> What is expected
In the data, extract each line that holds the string "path".

[Dataset entries]

________________________

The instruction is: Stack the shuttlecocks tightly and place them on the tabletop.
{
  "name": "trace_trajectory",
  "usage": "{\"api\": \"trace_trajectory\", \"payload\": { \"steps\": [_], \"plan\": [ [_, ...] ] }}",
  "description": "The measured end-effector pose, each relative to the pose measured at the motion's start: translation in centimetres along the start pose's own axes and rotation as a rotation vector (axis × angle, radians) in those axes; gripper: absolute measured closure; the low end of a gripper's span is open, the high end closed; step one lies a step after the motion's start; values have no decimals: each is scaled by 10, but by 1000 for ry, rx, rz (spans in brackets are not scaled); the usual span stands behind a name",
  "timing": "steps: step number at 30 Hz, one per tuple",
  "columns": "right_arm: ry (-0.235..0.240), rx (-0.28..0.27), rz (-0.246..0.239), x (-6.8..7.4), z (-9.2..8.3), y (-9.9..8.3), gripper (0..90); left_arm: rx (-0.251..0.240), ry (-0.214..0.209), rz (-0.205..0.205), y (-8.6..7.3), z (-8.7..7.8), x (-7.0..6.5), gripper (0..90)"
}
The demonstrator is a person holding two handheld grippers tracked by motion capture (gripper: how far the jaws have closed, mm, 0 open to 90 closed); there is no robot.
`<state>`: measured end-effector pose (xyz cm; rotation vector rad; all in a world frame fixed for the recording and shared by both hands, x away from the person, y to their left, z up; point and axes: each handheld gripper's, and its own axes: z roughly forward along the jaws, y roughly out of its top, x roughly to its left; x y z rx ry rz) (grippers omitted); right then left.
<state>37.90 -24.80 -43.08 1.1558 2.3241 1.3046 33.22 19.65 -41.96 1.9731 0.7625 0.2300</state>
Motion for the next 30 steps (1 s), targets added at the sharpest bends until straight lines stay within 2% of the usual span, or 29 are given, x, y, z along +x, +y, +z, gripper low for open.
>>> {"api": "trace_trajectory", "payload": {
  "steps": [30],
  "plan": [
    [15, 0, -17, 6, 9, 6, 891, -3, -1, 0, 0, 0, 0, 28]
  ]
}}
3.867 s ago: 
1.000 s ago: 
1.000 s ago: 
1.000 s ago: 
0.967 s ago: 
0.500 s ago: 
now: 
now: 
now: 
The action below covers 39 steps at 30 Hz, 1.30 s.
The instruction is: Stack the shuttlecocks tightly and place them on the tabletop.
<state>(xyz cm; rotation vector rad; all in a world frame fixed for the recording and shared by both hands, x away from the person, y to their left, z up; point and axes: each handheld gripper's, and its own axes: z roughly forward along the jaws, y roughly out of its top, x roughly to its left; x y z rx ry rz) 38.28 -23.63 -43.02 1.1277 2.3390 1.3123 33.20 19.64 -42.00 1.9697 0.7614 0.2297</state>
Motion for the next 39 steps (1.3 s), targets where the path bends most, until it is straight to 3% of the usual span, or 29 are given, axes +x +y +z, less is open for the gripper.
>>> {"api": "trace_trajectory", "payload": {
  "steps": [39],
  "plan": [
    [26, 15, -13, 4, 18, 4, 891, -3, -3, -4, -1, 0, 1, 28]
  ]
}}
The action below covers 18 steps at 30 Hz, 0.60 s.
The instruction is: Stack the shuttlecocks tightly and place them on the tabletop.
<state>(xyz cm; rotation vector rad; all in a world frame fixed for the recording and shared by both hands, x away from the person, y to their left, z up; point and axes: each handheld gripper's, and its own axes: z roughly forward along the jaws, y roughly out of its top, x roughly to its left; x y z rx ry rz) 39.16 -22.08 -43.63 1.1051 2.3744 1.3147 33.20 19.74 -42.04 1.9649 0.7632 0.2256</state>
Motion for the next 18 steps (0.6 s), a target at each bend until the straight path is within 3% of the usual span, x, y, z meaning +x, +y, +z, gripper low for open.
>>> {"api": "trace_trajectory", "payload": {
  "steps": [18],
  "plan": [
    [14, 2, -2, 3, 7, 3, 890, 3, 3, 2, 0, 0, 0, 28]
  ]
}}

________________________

> Solution for this exercise
Motion for the next 39 steps (1.3 s), targets where the path bends most, until it is straight to 3% of the usual span, or 29 are given, axes +x +y +z, less is open for the gripper.
Motion for the next 18 steps (0.6 s), a target at each bend until the straight path is within 3% of the usual span, x, y, z meaning +x, +y, +z, gripper low for open.

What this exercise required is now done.